I noticed a strange behaviour of File.Copy() in .NET 3.5SP1. I don't know if that's a bug or a feature. But I know it's driving me crazy. We use File.Copy() in a custom build step, and it screws up the character encoding.
When I copy an ASCII encoding text file over a UTF-8 encoded text file, the destination file still is UTF-8 encoded, but has the content of the new file plus the 3 prefix characters for UTF-8. That's fine for ASCII characters, but incorrect for the remaining characters (128-255) of the ANSI code page.

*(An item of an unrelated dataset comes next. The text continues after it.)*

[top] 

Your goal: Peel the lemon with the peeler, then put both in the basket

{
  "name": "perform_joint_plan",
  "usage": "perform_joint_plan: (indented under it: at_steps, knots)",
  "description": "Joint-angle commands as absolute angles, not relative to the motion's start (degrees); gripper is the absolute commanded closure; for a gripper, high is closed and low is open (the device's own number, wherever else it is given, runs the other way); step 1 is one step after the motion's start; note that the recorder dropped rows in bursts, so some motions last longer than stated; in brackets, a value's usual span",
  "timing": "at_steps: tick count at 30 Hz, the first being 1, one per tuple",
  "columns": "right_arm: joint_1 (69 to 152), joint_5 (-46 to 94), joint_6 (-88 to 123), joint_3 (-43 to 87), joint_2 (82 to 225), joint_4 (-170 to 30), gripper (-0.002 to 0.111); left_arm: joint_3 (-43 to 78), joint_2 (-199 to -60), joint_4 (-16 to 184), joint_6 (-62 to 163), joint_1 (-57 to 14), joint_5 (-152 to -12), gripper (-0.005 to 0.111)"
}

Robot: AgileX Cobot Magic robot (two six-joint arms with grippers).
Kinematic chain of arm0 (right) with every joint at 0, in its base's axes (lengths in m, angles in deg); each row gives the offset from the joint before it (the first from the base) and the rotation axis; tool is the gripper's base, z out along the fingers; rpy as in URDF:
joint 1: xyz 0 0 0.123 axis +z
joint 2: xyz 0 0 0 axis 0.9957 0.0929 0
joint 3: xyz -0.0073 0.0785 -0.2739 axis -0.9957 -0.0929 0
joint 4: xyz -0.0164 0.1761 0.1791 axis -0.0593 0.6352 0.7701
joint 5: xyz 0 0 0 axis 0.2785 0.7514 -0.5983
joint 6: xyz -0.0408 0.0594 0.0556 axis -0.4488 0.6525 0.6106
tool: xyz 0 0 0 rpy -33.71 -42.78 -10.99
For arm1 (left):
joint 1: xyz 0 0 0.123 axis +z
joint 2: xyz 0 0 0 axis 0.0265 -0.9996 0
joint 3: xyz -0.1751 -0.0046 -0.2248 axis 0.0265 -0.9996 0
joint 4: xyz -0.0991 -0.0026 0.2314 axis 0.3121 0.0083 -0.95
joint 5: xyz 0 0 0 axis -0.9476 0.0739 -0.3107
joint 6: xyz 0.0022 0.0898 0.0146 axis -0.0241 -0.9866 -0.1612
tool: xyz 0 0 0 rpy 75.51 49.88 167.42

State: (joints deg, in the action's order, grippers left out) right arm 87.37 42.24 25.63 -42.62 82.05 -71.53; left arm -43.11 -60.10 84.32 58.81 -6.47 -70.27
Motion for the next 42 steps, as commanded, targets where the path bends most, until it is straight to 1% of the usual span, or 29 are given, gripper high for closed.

Here's the code to reproduce. I first copy a UTF-8 file to the destination, then I copy an ANSI file to the same destination. Notice the output of the second console output: Content of copy.txt : this is ASCII encoded: / Encoding: utf-8
File.WriteAllText("ANSI.txt", "this is ANSI encoded: é", Encoding.GetEncoding(0));
File.WriteAllText("UTF8.txt", "this is UTF8 encoded: é", Encoding.UTF8);
File.Copy("UTF8.txt", "copy.txt", true);
using (StreamReader reader = new StreamReader("copy.txt", true))
{
Console.WriteLine("Content of copy.txt : " + reader.ReadToEnd() + " / Encoding: " +
reader.CurrentEncoding.BodyName);
}
File.Copy("ANSI.txt", "copy.txt", true);
using (StreamReader reader = new StreamReader("copy.txt", true))
{
Console.WriteLine("Content of copy.txt : " + reader.ReadToEnd() + " / Encoding: " +
reader.CurrentEncoding.BodyName);
}
Any ideas why this happens? Is there a mistake in my code? Any ideas how to fix this (my current idea is to delete the file before if it exists)
EDIT: correct ANSI/ASCII confusion

Where are you writing ASCII.txt? You're writing ANSI.txt in the first line, but that's certainly not ASCII as ASCII doesn't contain any accented characters. The ANSI file won't contain any preamble indicating that it's ANSI rather than ASCII or UTF-8.

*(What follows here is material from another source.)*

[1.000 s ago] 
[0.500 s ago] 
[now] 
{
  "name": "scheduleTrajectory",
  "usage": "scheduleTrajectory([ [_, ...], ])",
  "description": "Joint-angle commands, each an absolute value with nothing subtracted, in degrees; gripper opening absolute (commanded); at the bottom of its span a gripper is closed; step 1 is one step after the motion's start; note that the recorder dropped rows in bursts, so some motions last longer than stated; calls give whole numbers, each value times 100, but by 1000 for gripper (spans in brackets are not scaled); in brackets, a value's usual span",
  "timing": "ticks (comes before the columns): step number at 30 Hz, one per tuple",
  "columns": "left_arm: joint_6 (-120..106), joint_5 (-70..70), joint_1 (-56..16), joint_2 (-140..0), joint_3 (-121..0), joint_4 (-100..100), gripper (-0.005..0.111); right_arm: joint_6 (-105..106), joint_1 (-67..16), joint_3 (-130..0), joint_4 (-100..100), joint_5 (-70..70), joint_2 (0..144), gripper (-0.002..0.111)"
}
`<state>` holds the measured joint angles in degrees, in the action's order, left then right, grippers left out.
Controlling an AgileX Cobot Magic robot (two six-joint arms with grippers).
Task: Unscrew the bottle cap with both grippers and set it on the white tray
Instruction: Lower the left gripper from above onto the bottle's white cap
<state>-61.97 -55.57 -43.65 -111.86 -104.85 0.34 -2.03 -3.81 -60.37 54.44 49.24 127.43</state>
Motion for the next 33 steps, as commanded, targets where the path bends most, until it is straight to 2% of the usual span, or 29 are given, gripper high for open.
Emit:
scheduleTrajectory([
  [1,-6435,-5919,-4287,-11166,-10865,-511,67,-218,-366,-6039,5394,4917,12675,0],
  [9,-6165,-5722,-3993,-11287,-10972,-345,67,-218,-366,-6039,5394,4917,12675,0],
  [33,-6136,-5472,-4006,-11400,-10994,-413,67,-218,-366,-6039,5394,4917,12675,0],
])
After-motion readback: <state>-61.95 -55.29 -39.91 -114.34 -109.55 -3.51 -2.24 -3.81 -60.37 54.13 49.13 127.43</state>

You seem to have changed your mind between ASCII and ANSI half way through writing the example, basically.
I'd expect any ASCII file to be "detected" as UTF-8, but the encoding detection relies on the file having a byte order mark for it to be anything other than UTF-8. It's not like it reads the whole file and then guesses at what the encoding is.
From the docs for StreamReader:
This constructor initializes the
encoding to UTF8Encoding, the
BaseStream property using the stream
parameter, and the internal buffer to
the default size.
The detectEncodingFromByteOrderMarks
parameter detects the encoding by
looking at the first three bytes of
the stream. It automatically
recognizes UTF-8, little-endian
Unicode, and big-endian Unicode text
if the file starts with the
appropriate byte order marks. See the
Encoding.GetPreamble method for more
information.
Now File.Copy is just copying the raw bytes from place to place - it shouldn't change anything in terms of character encodings, because it doesn't try to interpret the file as a text file in the first place.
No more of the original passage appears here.